(Problem to solve) Only the lines below from the one that contains "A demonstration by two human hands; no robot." through the one that contains "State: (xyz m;" should appear in your answer, exact and without pictures.

+ + + + +

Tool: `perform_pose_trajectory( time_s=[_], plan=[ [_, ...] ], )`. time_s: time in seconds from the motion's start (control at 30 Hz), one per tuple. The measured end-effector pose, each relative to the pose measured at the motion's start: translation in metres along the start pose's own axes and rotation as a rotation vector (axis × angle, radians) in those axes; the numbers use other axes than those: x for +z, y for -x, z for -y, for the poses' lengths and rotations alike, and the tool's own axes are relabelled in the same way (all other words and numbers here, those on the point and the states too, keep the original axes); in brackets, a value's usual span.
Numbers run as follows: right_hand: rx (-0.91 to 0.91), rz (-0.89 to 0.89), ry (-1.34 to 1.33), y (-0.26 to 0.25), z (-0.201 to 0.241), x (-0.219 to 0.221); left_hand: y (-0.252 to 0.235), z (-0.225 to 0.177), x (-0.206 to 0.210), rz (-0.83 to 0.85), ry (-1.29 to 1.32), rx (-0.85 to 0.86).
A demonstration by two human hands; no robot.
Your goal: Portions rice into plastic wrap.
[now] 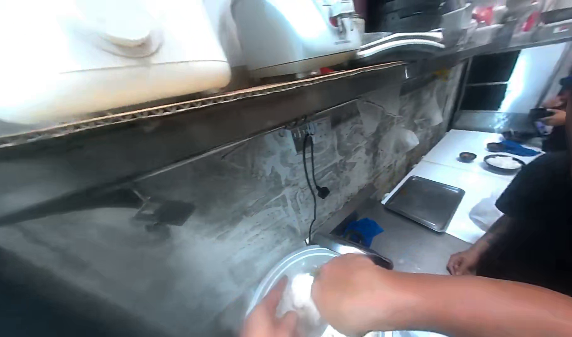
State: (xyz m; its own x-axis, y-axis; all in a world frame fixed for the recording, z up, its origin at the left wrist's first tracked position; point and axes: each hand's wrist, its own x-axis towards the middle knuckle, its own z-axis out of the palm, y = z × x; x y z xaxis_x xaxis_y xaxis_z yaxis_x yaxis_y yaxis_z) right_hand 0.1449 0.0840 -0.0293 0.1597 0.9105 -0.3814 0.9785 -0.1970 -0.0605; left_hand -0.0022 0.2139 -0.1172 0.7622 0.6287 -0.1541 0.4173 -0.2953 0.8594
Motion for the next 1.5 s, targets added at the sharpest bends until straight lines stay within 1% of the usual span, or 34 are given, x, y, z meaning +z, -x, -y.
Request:
perform_pose_trajectory(
  time_s=[0.13, 0.2, 0.27, 0.33, 0.4, 0.47, 0.53, 0.67, 0.77, 0.87, 0.93, 1.0, 1.07, 1.13, 1.17, 1.23, 1.33, 1.37, 1.43, 1.5],
  plan=[
    [0.083, 0.058, 0.062, -0.020, 0.021, 0.019, -0.008, 0.005, 0.038, -0.028, -0.040, 0.053],
    [0.136, 0.062, 0.148, -0.030, 0.026, 0.023, -0.011, 0.011, 0.050, -0.043, 0.033, 0.067],
    [0.168, 0.038, 0.207, -0.033, 0.032, 0.026, -0.015, 0.017, 0.056, -0.097, 0.127, 0.057],
    [0.144, -0.006, 0.214, -0.031, 0.032, 0.032, -0.017, 0.021, 0.057, -0.142, 0.199, 0.013],
    [0.134, -0.038, 0.207, -0.029, 0.022, 0.034, -0.015, 0.023, 0.058, -0.167, 0.324, -0.040],
    [0.133, -0.140, 0.211, -0.028, 0.007, 0.036, -0.013, 0.023, 0.056, -0.218, 0.463, -0.072],
    [0.074, -0.243, 0.247, -0.029, -0.008, 0.051, -0.013, 0.021, 0.053, -0.279, 0.571, -0.086],
    [-0.035, -0.439, 0.278, -0.039, -0.031, 0.078, -0.019, 0.027, 0.045, -0.359, 0.664, -0.079],
    [-0.063, -0.462, 0.223, -0.046, -0.037, 0.091, -0.018, 0.029, 0.037, -0.392, 0.698, -0.099],
    [-0.034, -0.527, 0.111, -0.051, -0.045, 0.092, -0.017, 0.033, 0.027, -0.424, 0.725, -0.092],
    [-0.012, -0.492, -0.017, -0.054, -0.050, 0.094, -0.015, 0.036, 0.022, -0.444, 0.770, -0.088],
    [0.024, -0.447, -0.205, -0.055, -0.057, 0.093, -0.013, 0.039, 0.016, -0.454, 0.802, -0.083],
    [0.083, -0.453, -0.368, -0.056, -0.068, 0.094, -0.011, 0.041, 0.012, -0.467, 0.850, -0.070],
    [0.175, -0.433, -0.407, -0.055, -0.080, 0.099, -0.009, 0.044, 0.008, -0.476, 0.906, -0.057],
    [0.226, -0.387, -0.372, -0.055, -0.085, 0.103, -0.008, 0.046, 0.006, -0.478, 0.930, -0.055],
    [0.290, -0.235, -0.252, -0.054, -0.093, 0.115, -0.005, 0.048, 0.001, -0.475, 0.958, -0.058],
    [0.305, 0.000, -0.061, -0.056, -0.090, 0.131, -0.001, 0.052, -0.009, -0.457, 0.978, -0.047],
    [0.316, 0.052, -0.011, -0.059, -0.085, 0.135, 0.000, 0.053, -0.012, -0.454, 0.981, -0.044],
    [0.363, 0.117, 0.049, -0.069, -0.073, 0.139, 0.001, 0.053, -0.019, -0.454, 0.983, -0.035],
    [0.412, 0.114, 0.081, -0.084, -0.061, 0.146, 0.003, 0.055, -0.024, -0.463, 0.985, -0.011]
  ],
)
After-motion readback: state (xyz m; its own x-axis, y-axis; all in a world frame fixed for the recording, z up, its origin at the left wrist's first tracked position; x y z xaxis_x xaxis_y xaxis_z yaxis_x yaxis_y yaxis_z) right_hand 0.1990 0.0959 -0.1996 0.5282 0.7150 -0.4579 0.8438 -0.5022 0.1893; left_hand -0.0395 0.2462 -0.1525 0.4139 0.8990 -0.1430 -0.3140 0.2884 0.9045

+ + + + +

(Task result)
A demonstration by two human hands; no robot.
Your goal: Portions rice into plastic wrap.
[now] 
State: (xyz m; its own x-axis, y-axis; all in a world frame fixed for the recording, z up, its origin at the left wrist's first tracked position; point and axes: each hand's wrist, its own x-axis towards the middle knuckle, its own z-axis out of the palm, y = z × x; x y z xaxis_x xaxis_y xaxis_z yaxis_x yaxis_y yaxis_z) right_hand 0.1449 0.0840 -0.0293 0.1597 0.9105 -0.3814 0.9785 -0.1970 -0.0605; left_hand -0.0022 0.2139 -0.1172 0.7622 0.6287 -0.1541 0.4173 -0.2953 0.8594

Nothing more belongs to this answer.